Return every line of the entries that includes the word "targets".

(Task data Opens)

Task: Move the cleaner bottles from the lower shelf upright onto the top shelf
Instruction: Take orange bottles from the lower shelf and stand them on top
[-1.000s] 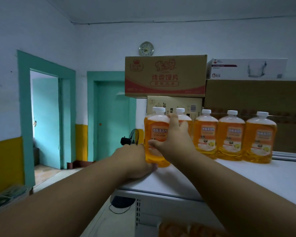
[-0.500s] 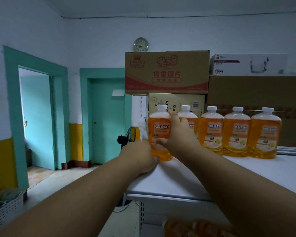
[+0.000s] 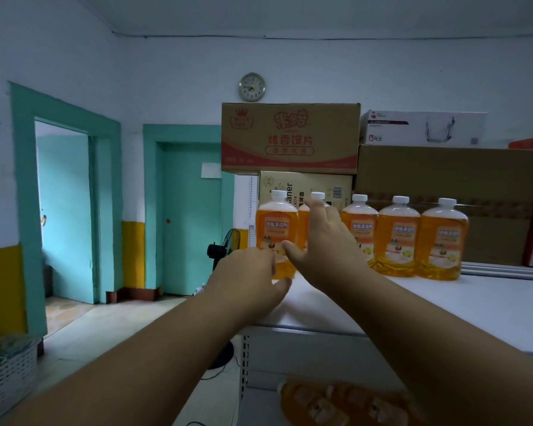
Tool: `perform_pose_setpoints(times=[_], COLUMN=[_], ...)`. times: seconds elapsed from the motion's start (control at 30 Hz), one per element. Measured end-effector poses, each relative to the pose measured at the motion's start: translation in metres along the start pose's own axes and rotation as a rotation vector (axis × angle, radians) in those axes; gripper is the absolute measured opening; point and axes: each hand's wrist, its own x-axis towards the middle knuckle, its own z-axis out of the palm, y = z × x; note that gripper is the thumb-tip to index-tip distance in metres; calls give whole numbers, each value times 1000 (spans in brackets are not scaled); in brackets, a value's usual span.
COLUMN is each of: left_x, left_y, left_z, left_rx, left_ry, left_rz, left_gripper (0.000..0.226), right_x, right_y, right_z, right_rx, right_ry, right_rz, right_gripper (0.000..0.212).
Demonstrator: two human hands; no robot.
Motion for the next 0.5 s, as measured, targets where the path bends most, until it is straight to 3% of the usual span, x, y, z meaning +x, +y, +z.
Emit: perform_pose_setpoints(times=[0.1,0.2,0.5], left_x=[-43,-87,-194], left_y=[28,58,140], left_z=[1,13,108], left_rx=[-28,-93,-175], left_ry=[218,307,-6], left_rz=[83,106,-10], left_gripper=[29,25,25], right_x=[-28,-65,-221], right_y=[1,7,63], right_z=[-35,-72,-140], right_rx=[7,15,49], right_ry=[47,70,-119], right_rz=[-71,-132,-136], right_gripper=[74,67,62])
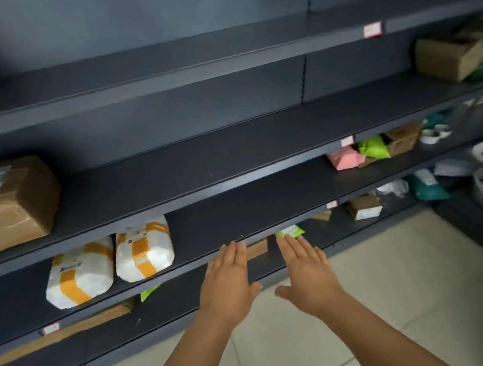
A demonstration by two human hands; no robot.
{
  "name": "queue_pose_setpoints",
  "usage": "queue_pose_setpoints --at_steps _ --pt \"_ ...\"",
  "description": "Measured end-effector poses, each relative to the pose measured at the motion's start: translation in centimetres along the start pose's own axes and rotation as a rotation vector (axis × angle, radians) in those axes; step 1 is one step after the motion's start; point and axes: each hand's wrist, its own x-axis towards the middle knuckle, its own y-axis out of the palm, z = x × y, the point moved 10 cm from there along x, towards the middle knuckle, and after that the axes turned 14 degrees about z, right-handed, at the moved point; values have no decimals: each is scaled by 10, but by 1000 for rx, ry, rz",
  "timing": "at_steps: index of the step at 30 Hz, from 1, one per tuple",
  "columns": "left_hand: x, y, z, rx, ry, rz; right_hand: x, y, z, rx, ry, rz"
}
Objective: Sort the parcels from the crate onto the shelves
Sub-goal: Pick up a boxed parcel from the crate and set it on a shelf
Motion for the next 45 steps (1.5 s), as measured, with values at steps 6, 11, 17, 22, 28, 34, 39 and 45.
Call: queue_pose_setpoints --at_steps 6,11,17,22,28,34,39,45 --pt "-49 28 -88 86 211 30 -105 5 -61 87 166 -110" --pt "-81 61 -173 128 400 73 -193 17 -123 175 345 -179" --pt "-116 110 -287 188 614 160 -299 27 -204 253 562 -274" --pt "-153 146 -383 260 765 199 -383 35 -273 308 713 -348" --pt "-204 194 -499 298 900 240 -483 48 -355 351 844 -379" --pt "-257 245 -603 313 1001 282 -585 64 -431 395 953 -421" --pt "-296 292 -669 331 1062 333 -662 84 -476 420 1042 -450" --pt "-340 343 -732 402 1160 418 -739 111 -514 491 1170 -498"
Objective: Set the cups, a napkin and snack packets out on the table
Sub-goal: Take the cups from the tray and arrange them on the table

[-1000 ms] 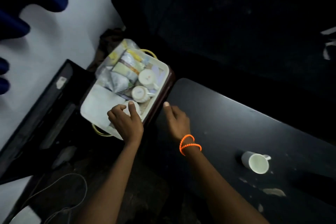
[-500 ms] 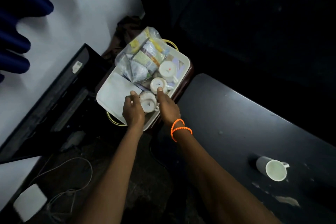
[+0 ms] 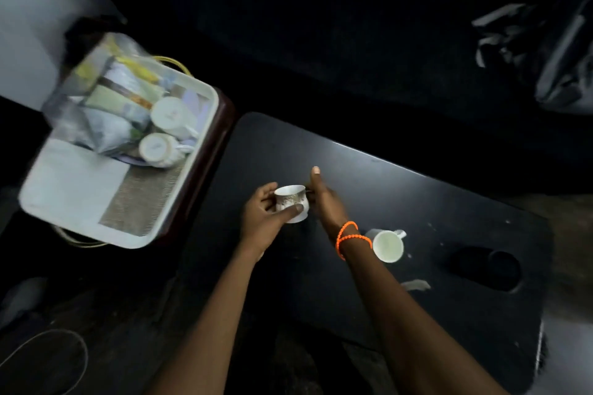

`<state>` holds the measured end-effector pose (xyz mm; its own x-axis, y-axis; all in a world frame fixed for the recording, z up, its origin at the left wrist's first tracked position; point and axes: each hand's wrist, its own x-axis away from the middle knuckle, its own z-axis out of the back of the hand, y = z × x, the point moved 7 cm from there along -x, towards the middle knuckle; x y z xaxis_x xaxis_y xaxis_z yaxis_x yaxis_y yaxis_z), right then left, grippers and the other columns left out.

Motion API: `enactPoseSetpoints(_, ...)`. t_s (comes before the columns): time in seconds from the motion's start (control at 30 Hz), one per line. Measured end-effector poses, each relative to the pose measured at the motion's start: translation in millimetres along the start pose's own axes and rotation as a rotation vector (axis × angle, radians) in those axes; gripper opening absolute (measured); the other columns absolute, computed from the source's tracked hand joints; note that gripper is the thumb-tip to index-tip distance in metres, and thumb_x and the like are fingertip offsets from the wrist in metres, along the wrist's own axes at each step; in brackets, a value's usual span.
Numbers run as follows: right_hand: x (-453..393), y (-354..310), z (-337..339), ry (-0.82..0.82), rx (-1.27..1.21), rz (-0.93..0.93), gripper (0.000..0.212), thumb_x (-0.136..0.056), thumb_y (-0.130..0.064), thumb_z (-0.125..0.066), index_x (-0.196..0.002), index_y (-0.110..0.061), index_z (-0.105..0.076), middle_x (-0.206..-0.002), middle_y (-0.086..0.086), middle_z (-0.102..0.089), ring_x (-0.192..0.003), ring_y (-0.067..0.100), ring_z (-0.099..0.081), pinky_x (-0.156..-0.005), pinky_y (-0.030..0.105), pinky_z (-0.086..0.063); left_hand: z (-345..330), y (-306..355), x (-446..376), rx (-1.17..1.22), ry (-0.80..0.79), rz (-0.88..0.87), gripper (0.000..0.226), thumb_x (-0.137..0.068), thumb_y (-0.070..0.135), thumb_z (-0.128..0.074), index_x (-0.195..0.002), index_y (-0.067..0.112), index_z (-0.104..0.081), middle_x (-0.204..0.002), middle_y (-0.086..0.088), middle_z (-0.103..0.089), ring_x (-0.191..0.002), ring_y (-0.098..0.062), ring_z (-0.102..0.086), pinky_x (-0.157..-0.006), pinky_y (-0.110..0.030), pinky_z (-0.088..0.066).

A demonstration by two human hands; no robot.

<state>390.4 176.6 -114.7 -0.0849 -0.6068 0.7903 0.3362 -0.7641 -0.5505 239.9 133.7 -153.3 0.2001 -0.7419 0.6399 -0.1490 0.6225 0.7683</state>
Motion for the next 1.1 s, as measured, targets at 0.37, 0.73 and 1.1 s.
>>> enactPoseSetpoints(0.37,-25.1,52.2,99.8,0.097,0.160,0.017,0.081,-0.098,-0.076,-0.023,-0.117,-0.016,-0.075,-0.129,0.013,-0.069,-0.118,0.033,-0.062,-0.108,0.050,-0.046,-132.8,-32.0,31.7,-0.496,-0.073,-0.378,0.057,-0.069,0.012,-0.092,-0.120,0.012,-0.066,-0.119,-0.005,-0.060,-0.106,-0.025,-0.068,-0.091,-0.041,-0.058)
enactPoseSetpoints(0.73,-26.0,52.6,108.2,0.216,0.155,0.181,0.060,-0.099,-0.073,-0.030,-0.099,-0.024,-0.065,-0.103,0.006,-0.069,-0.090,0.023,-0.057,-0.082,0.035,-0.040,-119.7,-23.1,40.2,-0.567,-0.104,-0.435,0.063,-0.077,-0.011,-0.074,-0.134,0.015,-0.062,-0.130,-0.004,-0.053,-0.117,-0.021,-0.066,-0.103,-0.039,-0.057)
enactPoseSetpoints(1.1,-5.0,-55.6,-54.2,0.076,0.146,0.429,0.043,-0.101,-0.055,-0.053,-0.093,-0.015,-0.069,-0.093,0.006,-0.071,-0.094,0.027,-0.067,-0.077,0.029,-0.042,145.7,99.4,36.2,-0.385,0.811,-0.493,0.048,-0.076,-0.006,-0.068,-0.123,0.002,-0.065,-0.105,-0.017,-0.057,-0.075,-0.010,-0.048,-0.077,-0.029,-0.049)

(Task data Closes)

■ Written solution:
Motion for the next 0.5 s, as measured, targets where the path bends most, until it is straight to 3% of the usual span, x, y, z meaning +x, +y, +z.
Motion for the next 1.1 s, as measured, targets at 0.37, 0.73 and 1.1 s.

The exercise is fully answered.